Task brief: Transcribe, word for word and without additions, each line below from the one containing "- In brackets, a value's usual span" through the one containing "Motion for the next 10", both ends included.

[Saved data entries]
━━━━━━━━

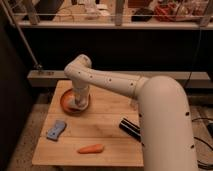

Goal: Place the ceramic cup in the ceramic bowl

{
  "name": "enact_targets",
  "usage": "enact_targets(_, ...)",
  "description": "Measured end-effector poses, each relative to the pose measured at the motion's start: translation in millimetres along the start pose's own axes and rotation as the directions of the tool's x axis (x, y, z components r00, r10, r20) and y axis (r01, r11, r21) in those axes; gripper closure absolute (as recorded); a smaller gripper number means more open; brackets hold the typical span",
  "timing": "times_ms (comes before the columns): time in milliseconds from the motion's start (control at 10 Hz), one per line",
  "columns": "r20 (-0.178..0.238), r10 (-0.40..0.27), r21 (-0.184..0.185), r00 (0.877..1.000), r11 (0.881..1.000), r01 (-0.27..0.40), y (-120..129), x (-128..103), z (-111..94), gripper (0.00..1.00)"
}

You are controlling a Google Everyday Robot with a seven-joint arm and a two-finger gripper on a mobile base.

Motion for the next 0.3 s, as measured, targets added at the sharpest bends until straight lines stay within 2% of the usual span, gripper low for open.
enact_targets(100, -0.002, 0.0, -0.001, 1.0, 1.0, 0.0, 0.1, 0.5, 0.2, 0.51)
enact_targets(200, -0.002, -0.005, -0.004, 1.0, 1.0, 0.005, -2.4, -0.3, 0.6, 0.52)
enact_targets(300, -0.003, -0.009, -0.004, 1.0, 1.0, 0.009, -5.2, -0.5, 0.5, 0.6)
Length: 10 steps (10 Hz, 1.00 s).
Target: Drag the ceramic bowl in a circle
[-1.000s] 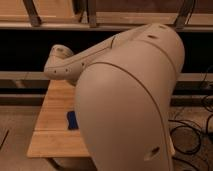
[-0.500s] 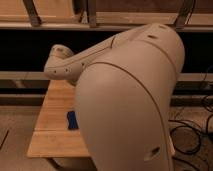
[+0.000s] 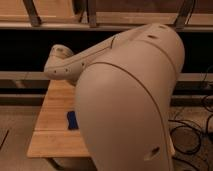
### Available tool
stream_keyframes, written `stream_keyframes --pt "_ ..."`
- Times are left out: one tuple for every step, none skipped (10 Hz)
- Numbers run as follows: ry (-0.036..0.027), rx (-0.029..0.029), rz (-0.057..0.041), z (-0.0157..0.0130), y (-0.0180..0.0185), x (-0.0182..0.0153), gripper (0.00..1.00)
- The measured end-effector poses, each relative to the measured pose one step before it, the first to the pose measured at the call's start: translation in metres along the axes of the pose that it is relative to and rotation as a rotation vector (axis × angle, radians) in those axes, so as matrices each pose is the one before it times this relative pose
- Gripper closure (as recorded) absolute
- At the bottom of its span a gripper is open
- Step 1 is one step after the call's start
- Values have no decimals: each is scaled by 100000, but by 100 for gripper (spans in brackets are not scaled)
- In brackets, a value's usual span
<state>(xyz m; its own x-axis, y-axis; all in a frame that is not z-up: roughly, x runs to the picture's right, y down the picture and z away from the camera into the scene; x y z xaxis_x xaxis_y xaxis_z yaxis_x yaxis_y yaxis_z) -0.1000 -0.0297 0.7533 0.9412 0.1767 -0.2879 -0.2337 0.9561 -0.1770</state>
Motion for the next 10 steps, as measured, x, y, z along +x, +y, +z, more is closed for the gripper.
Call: stream_keyframes --pt "-709 -13 -427 2 -28 -319 20" --pt "-800 -682 -1166 150 148 -646 20" --pt "-1803 -2372 -1443 564 569 -1307 20" --pt "-1692 -3947 -389 1095 508 -959 20" --pt "-265 -2173 1317 651 -84 377 20" --pt "288 -2039 2622 617 -278 1069 20" --pt "497 -1196 2875 365 -388 1202 20" --pt "1299 -748 4646 286 -772 2154 20" --pt "897 -429 3543 140 -483 1530 20" --pt "419 -1306 4880 396 -406 1859 20"
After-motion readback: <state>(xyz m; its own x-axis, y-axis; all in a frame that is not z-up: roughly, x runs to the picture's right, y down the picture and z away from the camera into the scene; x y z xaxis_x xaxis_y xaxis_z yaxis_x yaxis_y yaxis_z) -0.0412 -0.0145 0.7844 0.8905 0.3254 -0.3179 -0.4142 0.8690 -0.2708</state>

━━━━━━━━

Solution for this exercise:
- In brackets, a value's usual span
<state>(xyz m; its own x-axis, y-axis; all in a frame that is not z-up: roughly, x runs to the picture's right, y down the picture and z away from the camera into the scene; x y z xaxis_x xaxis_y xaxis_z yaxis_x yaxis_y yaxis_z) -0.1000 -0.0297 0.7533 0.9412 0.1767 -0.2879 -0.2337 0.9561 -0.1770</state>
Motion for the next 10 steps, as measured, x, y, z along +x, +y, +z, more is closed for the gripper.

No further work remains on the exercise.